So here's my problem with the Baucus plan's proposed taxing of hi-end HC plans. Several years ago my wife was diagnosed with MS. Our insurance was thru CareFirst BC/BS which has been chronicled here by John. As reg readers know, self employed folks max prescription coverageis $1500/year. The only drugs that slow the progression of MS are extremely expensive, approximately $2000/month depending on which you take. In other words, our plan which was about $9000/year at the time had about 3 weeks coverage for her. The drug is about it for treating MS, theirs no other treatment like surgery or therapies that offer an alternate route.Read the rest of this post...
So after talking with our congressman (Van Hollen was very helpful) at the urging of several folks we learned Maryland has a highrisk/uninsured pool that would actually cover most of her drug costs. We switched to that for an actual saving monthly on insurance and paid a few few grand out of pocket in deductibles. Cost still several $K/year, I forget the actual total.
6 months later the Maryland MHIP plan was taken over by Carefirst, a brilliant privitization plan with the guarantee there would be no major increases. Another 6 months and the plan renews and the monthly premium essentially doubled while drug coverage plummits. That's right our public option was privatized and the cost to us doubled.

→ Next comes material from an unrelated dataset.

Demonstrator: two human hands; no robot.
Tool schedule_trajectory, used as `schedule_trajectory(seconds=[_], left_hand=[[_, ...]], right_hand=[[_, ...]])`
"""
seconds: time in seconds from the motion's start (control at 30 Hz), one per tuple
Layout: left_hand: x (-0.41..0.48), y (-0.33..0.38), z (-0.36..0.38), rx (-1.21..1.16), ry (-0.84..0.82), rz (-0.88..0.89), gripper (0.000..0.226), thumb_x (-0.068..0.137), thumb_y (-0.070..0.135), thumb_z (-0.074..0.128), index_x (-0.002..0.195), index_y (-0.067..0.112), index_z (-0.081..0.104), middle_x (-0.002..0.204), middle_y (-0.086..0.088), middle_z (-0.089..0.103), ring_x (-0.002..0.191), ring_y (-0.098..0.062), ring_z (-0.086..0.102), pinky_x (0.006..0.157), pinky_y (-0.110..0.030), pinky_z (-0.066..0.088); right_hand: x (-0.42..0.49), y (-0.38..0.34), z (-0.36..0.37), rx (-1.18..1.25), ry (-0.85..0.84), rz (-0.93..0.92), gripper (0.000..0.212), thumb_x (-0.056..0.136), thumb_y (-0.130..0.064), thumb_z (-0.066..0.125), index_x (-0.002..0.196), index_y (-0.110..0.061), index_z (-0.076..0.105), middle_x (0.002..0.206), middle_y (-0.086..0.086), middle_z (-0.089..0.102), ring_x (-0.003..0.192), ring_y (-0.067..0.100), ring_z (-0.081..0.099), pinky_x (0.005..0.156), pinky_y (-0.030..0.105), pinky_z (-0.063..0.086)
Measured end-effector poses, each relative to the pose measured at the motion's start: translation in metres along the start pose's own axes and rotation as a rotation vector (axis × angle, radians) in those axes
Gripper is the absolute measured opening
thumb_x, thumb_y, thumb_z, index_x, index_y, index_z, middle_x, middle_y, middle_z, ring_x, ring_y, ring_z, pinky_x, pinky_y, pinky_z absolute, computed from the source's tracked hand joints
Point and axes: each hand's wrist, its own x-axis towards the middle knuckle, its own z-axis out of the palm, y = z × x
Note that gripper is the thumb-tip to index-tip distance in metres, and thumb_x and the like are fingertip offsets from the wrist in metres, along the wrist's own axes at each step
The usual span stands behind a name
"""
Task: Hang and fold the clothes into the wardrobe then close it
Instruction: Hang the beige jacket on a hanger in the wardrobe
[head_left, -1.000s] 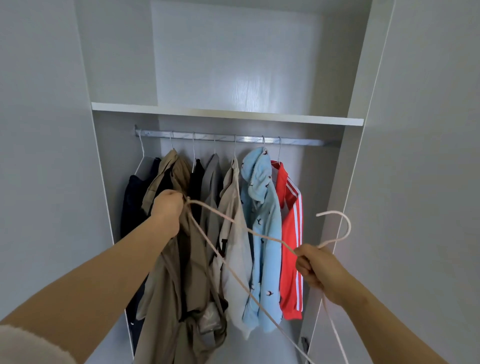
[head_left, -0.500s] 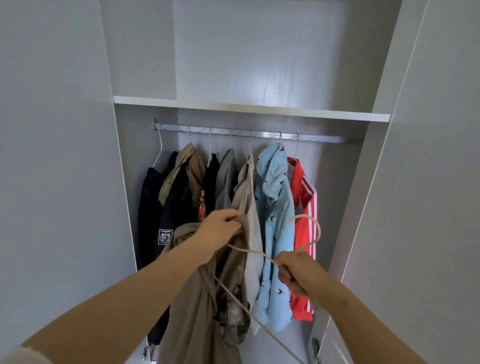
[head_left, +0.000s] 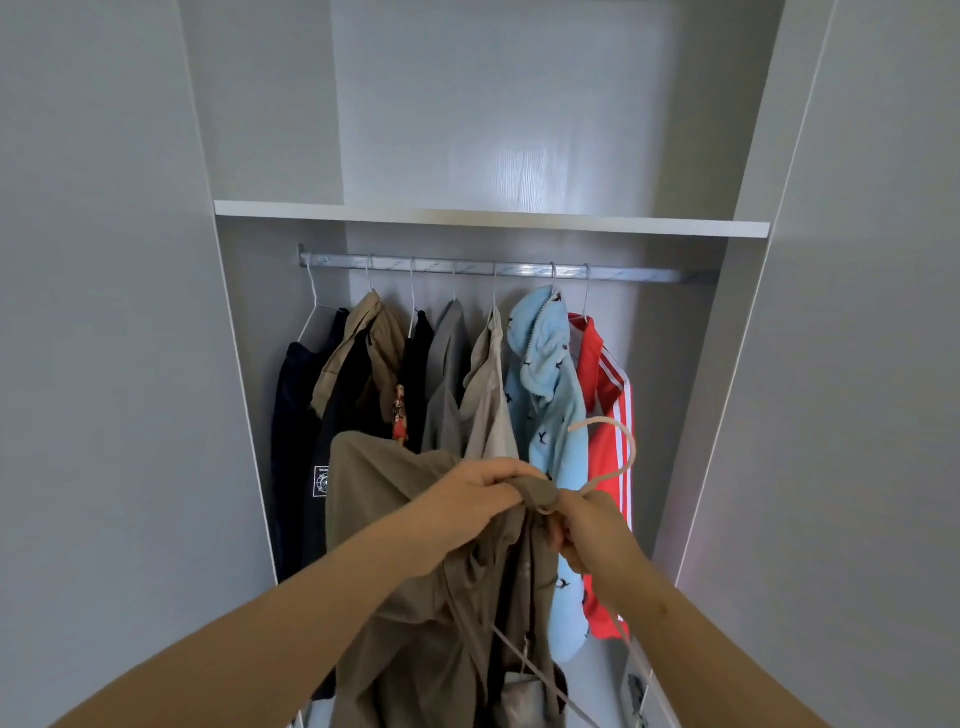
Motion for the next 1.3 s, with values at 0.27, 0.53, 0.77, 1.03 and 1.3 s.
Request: schedule_trajectory(seconds=[0.27,0.53,0.77,1.03,1.3], left_hand=[[0.003,-0.012,-0.036,1.367,0.494,0.544,0.033,0.084,0.042,0.052,0.106,0.024,0.069,0.110,-0.001,0.066,0.108,-0.023,0.059,0.096,-0.045,0.041],[0.015,0.000,-0.040,1.217,0.386,0.576,0.030,0.093,0.041,0.046,0.091,0.023,0.070,0.078,0.004,0.069,0.073,-0.013,0.064,0.058,-0.028,0.048],[0.021,0.017,-0.059,0.966,0.742,0.347,0.027,0.093,0.042,0.047,0.106,0.027,0.066,0.078,0.007,0.065,0.075,-0.014,0.062,0.061,-0.030,0.048],[0.016,0.035,-0.071,0.736,0.854,0.333,0.025,0.092,0.042,0.050,0.103,0.028,0.067,0.077,0.012,0.062,0.066,-0.001,0.049,0.056,-0.019,0.037],[0.006,0.030,-0.085,0.620,0.834,0.323,0.021,0.090,0.040,0.053,0.098,0.029,0.069,0.069,0.017,0.059,0.065,0.000,0.052,0.059,-0.025,0.043]], right_hand=[[0.005,-0.016,-0.016,0.107,0.026,-0.187,0.056,0.087,0.001,0.046,0.033,-0.012,0.038,0.032,0.002,0.032,0.029,0.008,0.030,0.035,0.013,0.028],[0.006,-0.024,-0.014,-0.066,0.309,-0.345,0.031,0.089,-0.015,0.059,0.059,-0.009,0.060,0.046,-0.009,0.052,0.046,0.001,0.047,0.056,0.018,0.037],[0.005,-0.008,-0.007,-0.170,0.482,-0.638,0.033,0.079,-0.002,0.062,0.062,-0.022,0.044,0.058,-0.010,0.048,0.057,0.002,0.043,0.058,0.013,0.038],[0.027,0.020,0.000,-0.331,0.129,-0.309,0.026,0.078,-0.019,0.070,0.082,-0.032,0.048,0.080,-0.017,0.056,0.073,0.001,0.057,0.059,0.013,0.042],[0.033,0.028,0.006,-0.548,0.097,-0.270,0.030,0.089,-0.013,0.053,0.060,-0.017,0.047,0.055,-0.006,0.046,0.049,0.000,0.039,0.046,0.012,0.032]])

It was so expensive that our best option with approximately $24000/year in drugs was to upgrade to the premium HMO version for about $1500/month and only a $500 drug deductible. So now we pay about $21000/year for healthcare with co-pays, etc.
As a self employed person, I have to tell you it's hard to cover a surprise extra $12,000/year especially when the self employed are largely screwed on tex help for health insurance. But we manage to make it.
But Baucus's plan would tax our "premium" luxury plan in effort to dissuade us from wasting money on needless healthcare. Screw you Sen. Baucus.
Granted we're getting back more that we pay each year in insurance, but that's how insurance works, why did we have insurance for the 15 years before this if all insurance would do is provide a 10% savings on our costs when we got sick?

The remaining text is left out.